As I search among the flowers bright

Looking for one unique and pure

Triolet

( For only Christ is truly pure and righteous and only He will last eternally )

Based on 1 Peter 1:24

For all flesh is as grass, and all the glory of man as the flower of grass. The grass withereth, and the flower thereof falleth away

Posted in August 2019, Cinquain

Satisfy Your Thirst

Giraffe drinking water at a water hole

Slack—Slake

Don’t slack—Do slake

Be a slaker, not a slacker

Do you see? Drop the C, and then add an E

Slake it

Cinquain

Slake is “The Word of the Day” at dictionary.com

“Slake means “to lessen or allay something by satisfying it.” While we can slake our curiosity, desire, hunger, or anger, we most commonly say we slake our thirst.

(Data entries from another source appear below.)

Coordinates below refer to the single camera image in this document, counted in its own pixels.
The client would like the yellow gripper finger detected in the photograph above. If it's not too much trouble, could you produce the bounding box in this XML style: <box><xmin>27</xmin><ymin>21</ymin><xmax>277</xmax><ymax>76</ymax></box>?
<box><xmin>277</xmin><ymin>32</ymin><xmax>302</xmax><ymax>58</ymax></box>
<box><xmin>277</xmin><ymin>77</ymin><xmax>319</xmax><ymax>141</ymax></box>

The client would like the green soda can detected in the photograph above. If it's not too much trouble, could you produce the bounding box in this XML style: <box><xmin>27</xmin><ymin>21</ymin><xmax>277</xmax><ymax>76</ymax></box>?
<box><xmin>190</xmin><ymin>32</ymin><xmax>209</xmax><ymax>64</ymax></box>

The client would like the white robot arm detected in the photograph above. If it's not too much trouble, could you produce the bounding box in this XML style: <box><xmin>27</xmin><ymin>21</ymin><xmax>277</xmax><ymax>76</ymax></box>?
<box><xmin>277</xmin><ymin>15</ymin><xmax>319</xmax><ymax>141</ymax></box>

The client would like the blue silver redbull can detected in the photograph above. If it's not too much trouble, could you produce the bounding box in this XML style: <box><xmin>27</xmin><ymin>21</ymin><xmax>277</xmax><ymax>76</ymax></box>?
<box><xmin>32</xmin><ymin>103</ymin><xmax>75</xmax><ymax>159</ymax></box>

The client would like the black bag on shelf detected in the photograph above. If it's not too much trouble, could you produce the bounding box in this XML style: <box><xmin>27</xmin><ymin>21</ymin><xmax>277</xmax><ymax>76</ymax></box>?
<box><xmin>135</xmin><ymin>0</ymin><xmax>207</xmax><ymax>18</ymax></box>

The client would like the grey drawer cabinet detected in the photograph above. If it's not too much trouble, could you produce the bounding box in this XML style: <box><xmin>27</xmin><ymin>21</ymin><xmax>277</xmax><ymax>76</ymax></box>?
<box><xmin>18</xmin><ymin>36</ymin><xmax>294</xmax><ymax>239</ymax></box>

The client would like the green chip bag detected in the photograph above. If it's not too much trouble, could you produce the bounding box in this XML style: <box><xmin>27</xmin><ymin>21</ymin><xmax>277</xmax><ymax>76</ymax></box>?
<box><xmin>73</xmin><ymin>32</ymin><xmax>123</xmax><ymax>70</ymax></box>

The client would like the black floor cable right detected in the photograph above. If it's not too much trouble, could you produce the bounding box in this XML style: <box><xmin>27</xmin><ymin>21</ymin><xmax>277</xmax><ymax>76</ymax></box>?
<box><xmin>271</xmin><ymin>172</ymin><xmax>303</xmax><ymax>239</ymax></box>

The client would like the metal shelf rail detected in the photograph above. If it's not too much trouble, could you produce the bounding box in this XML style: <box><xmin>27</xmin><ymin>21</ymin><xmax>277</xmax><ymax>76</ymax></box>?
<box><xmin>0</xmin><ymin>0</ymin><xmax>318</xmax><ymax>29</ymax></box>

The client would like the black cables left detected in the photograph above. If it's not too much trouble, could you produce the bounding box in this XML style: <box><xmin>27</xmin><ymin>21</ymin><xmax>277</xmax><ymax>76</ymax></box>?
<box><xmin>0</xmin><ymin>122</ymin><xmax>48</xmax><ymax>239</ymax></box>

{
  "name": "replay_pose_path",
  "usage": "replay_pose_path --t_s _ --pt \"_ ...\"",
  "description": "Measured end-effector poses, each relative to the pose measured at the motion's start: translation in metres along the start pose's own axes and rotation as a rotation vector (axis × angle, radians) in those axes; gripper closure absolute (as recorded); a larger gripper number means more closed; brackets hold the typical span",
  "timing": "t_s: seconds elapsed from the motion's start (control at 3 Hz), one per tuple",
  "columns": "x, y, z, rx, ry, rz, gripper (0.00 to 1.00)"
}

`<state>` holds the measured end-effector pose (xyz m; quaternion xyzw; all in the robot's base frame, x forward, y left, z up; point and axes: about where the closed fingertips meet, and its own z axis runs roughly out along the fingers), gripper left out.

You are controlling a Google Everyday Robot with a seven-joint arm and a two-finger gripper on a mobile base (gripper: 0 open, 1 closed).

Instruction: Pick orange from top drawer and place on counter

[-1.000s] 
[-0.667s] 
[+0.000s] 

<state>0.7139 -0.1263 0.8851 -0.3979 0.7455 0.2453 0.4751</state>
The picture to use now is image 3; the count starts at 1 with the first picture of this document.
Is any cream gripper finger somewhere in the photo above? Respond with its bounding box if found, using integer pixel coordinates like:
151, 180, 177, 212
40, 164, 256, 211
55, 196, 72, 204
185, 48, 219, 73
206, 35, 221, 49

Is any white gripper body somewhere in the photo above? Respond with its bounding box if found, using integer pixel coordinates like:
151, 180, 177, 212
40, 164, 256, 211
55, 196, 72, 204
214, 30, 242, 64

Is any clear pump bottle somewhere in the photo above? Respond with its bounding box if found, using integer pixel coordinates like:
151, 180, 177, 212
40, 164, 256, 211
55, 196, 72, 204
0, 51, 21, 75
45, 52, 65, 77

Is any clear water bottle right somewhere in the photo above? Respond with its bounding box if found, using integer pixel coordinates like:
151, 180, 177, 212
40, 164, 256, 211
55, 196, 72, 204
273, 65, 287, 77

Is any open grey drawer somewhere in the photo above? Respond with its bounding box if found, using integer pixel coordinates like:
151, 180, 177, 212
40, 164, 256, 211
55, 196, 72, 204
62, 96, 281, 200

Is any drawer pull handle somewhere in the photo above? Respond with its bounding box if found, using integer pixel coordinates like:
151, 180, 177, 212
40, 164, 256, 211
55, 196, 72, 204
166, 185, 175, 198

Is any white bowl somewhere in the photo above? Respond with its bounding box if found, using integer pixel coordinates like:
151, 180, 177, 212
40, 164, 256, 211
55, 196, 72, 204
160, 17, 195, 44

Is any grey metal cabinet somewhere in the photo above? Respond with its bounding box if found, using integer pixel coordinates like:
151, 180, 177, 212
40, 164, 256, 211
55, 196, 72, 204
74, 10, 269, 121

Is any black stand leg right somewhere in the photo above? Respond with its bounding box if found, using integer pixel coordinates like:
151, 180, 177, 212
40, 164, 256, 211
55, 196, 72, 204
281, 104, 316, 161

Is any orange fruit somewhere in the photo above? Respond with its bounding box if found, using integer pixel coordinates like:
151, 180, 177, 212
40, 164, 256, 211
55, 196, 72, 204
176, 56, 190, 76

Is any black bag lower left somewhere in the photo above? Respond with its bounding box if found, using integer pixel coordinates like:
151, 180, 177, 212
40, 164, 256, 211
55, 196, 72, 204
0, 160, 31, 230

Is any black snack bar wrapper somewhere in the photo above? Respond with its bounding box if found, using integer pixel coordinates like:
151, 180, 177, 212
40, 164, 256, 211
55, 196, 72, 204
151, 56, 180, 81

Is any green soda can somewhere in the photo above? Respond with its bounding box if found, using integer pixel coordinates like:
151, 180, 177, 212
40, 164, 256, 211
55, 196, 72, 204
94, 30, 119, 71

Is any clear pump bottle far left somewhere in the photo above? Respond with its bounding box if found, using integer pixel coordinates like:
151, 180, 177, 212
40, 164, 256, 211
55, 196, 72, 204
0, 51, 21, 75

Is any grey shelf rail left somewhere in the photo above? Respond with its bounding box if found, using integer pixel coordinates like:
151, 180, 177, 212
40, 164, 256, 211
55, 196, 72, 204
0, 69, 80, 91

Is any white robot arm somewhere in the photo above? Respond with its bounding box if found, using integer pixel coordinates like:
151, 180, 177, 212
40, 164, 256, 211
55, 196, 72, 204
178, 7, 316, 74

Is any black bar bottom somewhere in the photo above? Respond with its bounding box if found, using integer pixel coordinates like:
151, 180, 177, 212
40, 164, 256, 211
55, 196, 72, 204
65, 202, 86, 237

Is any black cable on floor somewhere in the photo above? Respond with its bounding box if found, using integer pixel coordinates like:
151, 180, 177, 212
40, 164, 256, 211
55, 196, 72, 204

Slake comes from Middle English slaken “to mitigate, allay, moderate, lessen one’s efforts,” from Old English slacian “to slacken.” Old English slacian is a verb based off the adjective sleac, slæc, variously meaning “loose, lazy, careless, sluggish, lax (of conduct),” which by Middle English (as slac, slak) narrowed to the sense of “loose, not tight,” the principal sense of its modern form, slack, today.

Old English sleac (via Germanic slak-) derives from the Proto-Indo-European root (s)lēg-, which, in its Latin variants, ultimately yielded such English words as languid, languish, lax, lease, release, and relax.

Once again, etymology offers an important life lesson: it’s best not to languish, so slake your thirst—with a beverage of your choice—and relax, but don’t be too lax about it and slack off.”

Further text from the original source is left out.